You may have heard some version of how Wolfgang Amadeus Mozart came to compose his requiem - and though there have been many fantastic tales - what we do know is that a stranger arrived at Mozart's home in Vienna - and without giving his name, he commissioned the composer to create a funeral piece - offering a nice sum for the work.
The man was an agent for Count Walsegg-Stuppach - whose wife had died and who intended to pass the requiem off as his own work. So why would Mozart agree to this arrangement? Well money.
"He's become this iconic figure and of course during his life I mean he couldn't get a job."
April Greenan is a Mozart scholar and the director of the McKay music library at the university of Utah and she says Mozart had money problems all of his life " he just had never learned how to manage money - and so he'd earn money and then go spend it. I mean, when you're six years old and you're in the palaces of Kings and Queens - you're accustomed to certain niceties and he wanted always to have those."
Being spoiled by the finer things wasn't the only problem that still haunted Mozart from his young life though. When he took on the requiem - he was also in ill health
" Without a doubt this is owing to the rigorous lifestyle that his father imposed upon him. He was on tour from the time he was six years old till he was 16. He suffered with health issues throughout his life."
1791 was a big year for Mozart. He composed several pieces like the opera "The Magic Flute" - but he was also thinking about death - and having never written a requiem before, the idea appealed to him. It wasn't long before it took on a personal dimension for him though.
"He did tell his wife that he thought he was writing a mass for his own death. And he actually asked for more time to work on it which is a bit unusual because he could compose very quickly. He really labored with it."
He labored with it - but he didn't finish it. Franz Suessmayr worked with Mozart - perhaps as his student - and after Mozart died at the age of 35 - he completed the requiem.
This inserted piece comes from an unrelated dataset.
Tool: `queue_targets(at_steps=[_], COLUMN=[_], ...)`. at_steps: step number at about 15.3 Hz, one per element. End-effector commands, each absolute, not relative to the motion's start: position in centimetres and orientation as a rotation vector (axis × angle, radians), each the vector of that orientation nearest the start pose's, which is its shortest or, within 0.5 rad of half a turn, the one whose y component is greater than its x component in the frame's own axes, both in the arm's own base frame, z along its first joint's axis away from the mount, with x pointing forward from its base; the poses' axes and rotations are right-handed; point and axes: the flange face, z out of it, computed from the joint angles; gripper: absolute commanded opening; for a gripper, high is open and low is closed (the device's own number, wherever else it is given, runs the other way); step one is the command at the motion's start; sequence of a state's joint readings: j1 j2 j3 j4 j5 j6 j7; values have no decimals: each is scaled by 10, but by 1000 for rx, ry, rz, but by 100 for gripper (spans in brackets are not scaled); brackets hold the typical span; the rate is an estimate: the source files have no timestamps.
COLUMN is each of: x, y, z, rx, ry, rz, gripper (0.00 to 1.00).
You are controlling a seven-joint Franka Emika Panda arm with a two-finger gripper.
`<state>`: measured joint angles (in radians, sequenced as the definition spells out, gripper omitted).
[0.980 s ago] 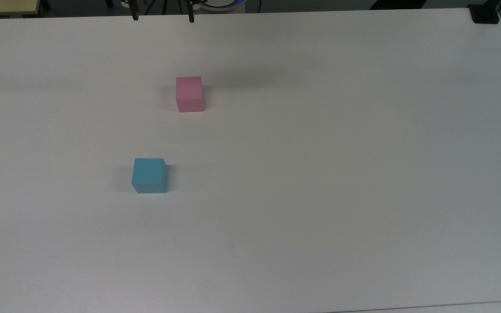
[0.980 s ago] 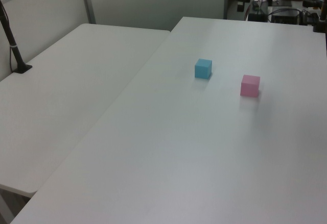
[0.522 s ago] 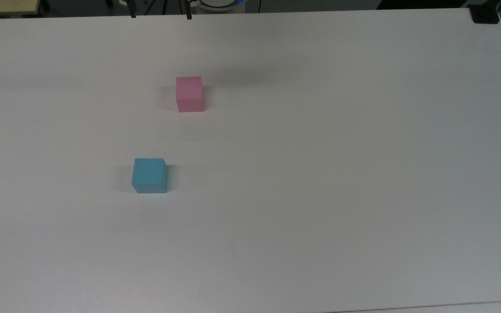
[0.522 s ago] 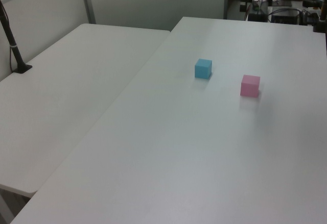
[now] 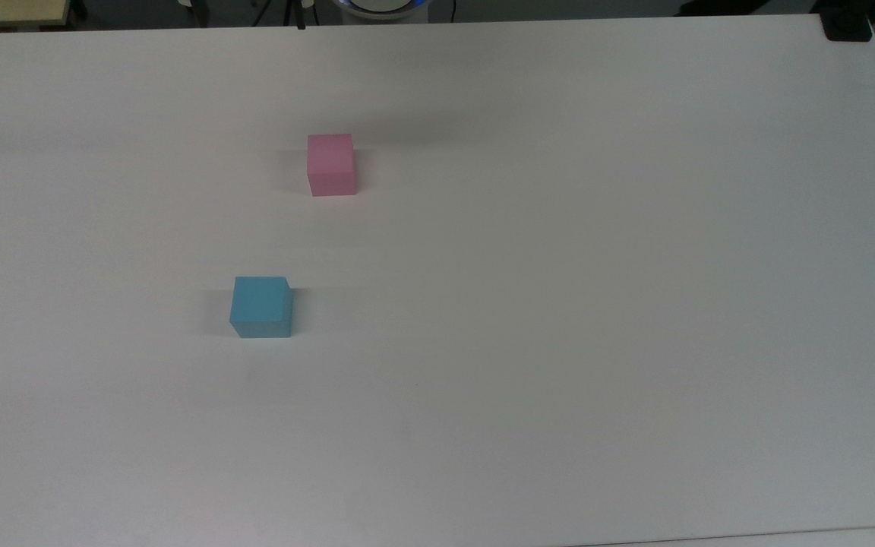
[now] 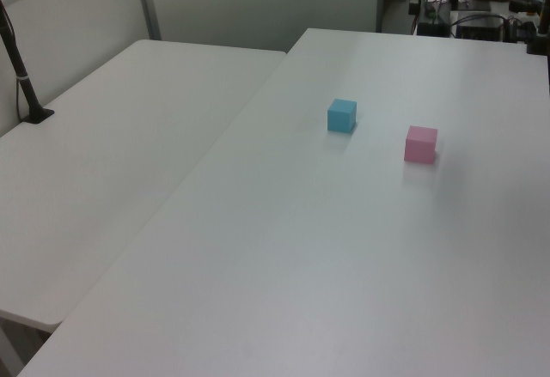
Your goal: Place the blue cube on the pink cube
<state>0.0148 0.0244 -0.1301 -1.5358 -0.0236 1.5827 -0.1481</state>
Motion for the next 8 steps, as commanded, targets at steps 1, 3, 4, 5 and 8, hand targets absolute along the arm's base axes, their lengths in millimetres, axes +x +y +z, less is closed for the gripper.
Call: queue_targets(at_steps=[1,3,4,5,8], x=[553,556,556,556,564], y=[-73,-81,-84,-87,-94], z=[632,627,627,624,600], rx=[-3184,-3192,-3209,-3222,-3223], ry=[-70,-61,-61,-57,-43], rz=[-7,0,0,13,74], gripper=[100,100,100,100,100])
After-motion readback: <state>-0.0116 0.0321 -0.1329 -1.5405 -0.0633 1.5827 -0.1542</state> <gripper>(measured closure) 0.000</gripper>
"Suessmayr didn't complete it in order to sound like Mozart. He just completed the work that could then be performed. He was not a great composer "
But Mozart didn't leave us completely in the dark. He wrote enough of the work - and with enough detail - that he left a sort of road map of what he had intended. And that's where the scholar Robert Levin comes in. Levin is a musicologist and a composer - and this weekend, the Utah symphony will perform his 1991 completion of the requiem.
"Robert Levin for many years labored with the manuscripts and the sketches that do survive. Levin's work is as close to what Mozart had planned as we can get short of having him come back and say - well, this is what I was meant to do."
April Greenan says it's a chance to hear Mozart at his most mature compositional skill - and she cites the Lacrimosa movement as a moment when you can hear the melodicism and the tension of Mozart's creation.
"There's a pain but it's an exquisite pain in the Lacrimosa. So from the beginning there is something that is a bit of an emotional stretch - just in terms of this leap up which in its physical nature carries energy and intensity."
And for fans of Mozart, Greenan suggests that this performance is an opportunity to have a more authentic 18th century experience
"With Mozart's secular works - every time he performed them they'd be different. So in a way it's a little bit closer to how music was performed in Mozart's day and Levin's work is outstanding."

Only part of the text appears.